## Problem to work on
All of the records should be reproduced word for word, but no images may appear in the copy.
* * * * * * *
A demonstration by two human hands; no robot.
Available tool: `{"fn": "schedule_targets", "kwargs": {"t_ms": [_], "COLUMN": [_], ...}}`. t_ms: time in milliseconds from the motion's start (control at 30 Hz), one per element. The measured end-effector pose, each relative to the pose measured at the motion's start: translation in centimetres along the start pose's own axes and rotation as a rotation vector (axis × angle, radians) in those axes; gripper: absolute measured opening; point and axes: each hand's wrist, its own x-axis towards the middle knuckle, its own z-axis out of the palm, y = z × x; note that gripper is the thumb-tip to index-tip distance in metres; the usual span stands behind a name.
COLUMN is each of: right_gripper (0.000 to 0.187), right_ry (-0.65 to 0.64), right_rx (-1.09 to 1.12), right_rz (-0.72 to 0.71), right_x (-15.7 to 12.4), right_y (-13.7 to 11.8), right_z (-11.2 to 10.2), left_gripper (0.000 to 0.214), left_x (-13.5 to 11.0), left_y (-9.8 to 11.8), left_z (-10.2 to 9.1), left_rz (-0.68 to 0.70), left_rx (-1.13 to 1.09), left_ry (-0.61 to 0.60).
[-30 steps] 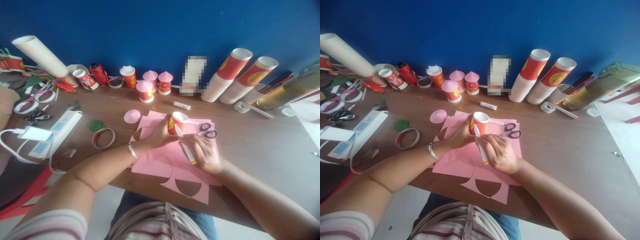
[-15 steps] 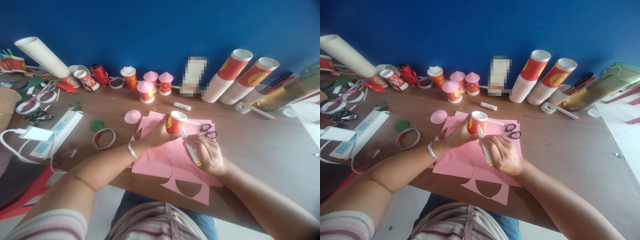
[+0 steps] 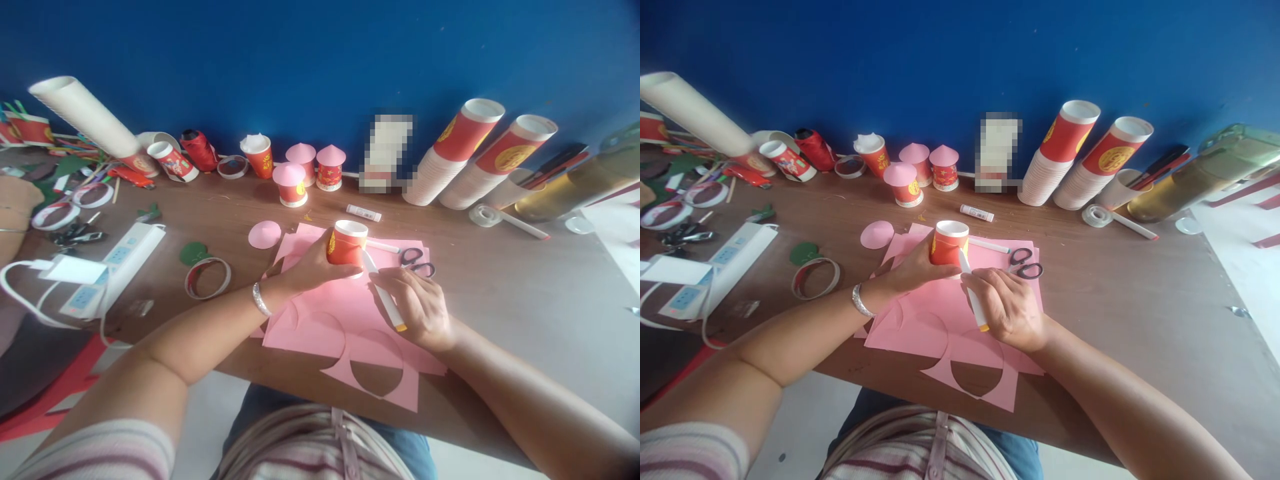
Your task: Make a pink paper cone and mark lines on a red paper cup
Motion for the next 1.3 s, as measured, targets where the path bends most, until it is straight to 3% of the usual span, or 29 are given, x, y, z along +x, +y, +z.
{"fn": "schedule_targets", "kwargs": {"t_ms": [667,1300], "right_gripper": [0.027,0.028], "right_ry": [-0.037,-0.016], "right_rx": [0.016,0.008], "right_rz": [0.009,0.011], "right_x": [-0.1,-0.6], "right_y": [-0.2,-0.5], "right_z": [-0.1,0.0], "left_gripper": [0.047,0.047], "left_x": [0.4,0.1], "left_y": [0.3,1.2], "left_z": [0.0,-0.2], "left_rz": [0.011,0.024], "left_rx": [-0.168,-0.109], "left_ry": [-0.075,-0.129]}}
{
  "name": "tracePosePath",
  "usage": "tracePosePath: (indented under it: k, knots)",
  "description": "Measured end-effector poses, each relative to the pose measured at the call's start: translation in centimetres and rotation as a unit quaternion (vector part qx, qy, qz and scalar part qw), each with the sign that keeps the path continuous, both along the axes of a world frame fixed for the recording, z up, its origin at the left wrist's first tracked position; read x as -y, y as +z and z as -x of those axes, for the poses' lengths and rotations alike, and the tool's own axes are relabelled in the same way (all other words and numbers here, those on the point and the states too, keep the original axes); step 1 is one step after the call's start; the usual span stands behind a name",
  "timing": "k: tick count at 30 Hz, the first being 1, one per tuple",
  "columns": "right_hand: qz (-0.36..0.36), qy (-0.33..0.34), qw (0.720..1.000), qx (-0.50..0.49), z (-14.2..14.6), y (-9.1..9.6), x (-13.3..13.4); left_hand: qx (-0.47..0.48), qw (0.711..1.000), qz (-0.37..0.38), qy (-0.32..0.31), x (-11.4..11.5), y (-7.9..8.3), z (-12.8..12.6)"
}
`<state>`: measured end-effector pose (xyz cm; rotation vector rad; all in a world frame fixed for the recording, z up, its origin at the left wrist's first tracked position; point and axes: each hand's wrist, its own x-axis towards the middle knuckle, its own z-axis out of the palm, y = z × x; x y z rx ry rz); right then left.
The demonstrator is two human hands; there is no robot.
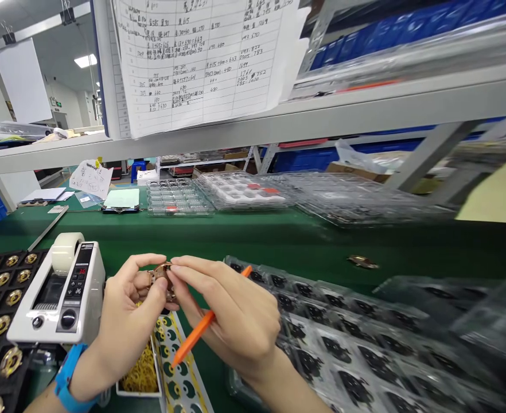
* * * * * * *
## Finished task
A demonstration by two human hands; no robot.
Available tool: `{"fn": "schedule_targets", "kwargs": {"t_ms": [_], "COLUMN": [_], ...}}`. t_ms: time in milliseconds from the motion's start (control at 30 Hz), one per element. The measured end-effector pose, each relative to the pose measured at the motion's start: translation in centimetres along the start pose's own axes and rotation as a rotation vector (axis × angle, radians) in those axes; gripper: absolute measured opening; point and axes: each hand's wrist, its own x-axis towards the middle knuckle, its own z-axis out of the palm, y = z × x; note that gripper is the thumb-tip to index-tip distance in metres; the usual span stands behind a name.
COLUMN is each of: right_gripper (0.000 to 0.187), right_ry (-0.65 to 0.64), right_rx (-1.09 to 1.12), right_rz (-0.72 to 0.71), right_x (-15.7 to 12.4), right_y (-13.7 to 11.8), right_z (-11.2 to 10.2), left_gripper (0.000 to 0.214), left_x (-13.5 to 11.0), left_y (-9.8 to 11.8), left_z (-10.2 to 9.1), left_rz (-0.68 to 0.70), left_rx (-1.13 to 1.09), left_ry (-0.61 to 0.60).
[-30 steps] 
[-15 steps] 
[+0 steps] 
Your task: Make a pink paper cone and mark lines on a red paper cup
Motion for the next 1.3 s, as measured, targets where the path bends most, until it is straight to 3% of the usual span, or 29 are given, x, y, z along +x, +y, +z.
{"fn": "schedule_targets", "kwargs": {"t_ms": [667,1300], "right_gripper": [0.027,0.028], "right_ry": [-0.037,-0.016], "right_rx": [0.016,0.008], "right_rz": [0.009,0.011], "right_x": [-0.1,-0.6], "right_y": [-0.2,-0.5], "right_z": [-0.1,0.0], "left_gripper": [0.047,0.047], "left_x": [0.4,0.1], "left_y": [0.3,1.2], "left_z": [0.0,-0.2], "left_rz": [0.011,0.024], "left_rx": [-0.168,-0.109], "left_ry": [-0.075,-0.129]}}
{
  "name": "tracePosePath",
  "usage": "tracePosePath: (indented under it: k, knots)",
  "description": "Measured end-effector poses, each relative to the pose measured at the call's start: translation in centimetres and rotation as a unit quaternion (vector part qx, qy, qz and scalar part qw), each with the sign that keeps the path continuous, both along the axes of a world frame fixed for the recording, z up, its origin at the left wrist's first tracked position; read x as -y, y as +z and z as -x of those axes, for the poses' lengths and rotations alike, and the tool's own axes are relabelled in the same way (all other words and numbers here, those on the point and the states too, keep the original axes); step 1 is one step after the call's start; the usual span stands behind a name",
  "timing": "k: tick count at 30 Hz, the first being 1, one per tuple",
  "columns": "right_hand: qz (-0.36..0.36), qy (-0.33..0.34), qw (0.720..1.000), qx (-0.50..0.49), z (-14.2..14.6), y (-9.1..9.6), x (-13.3..13.4); left_hand: qx (-0.47..0.48), qw (0.711..1.000), qz (-0.37..0.38), qy (-0.32..0.31), x (-11.4..11.5), y (-7.9..8.3), z (-12.8..12.6)"
}
`<state>`: measured end-effector pose (xyz cm; rotation vector rad; all in a world frame fixed for the recording, z up, its origin at the left wrist's first tracked position; point and axes: each hand's wrist, its own x-axis towards the middle knuckle, its own z-axis out of the palm, y = z × x; x y z rx ry rz); right then left.
The demonstrator is two human hands; there is no robot.

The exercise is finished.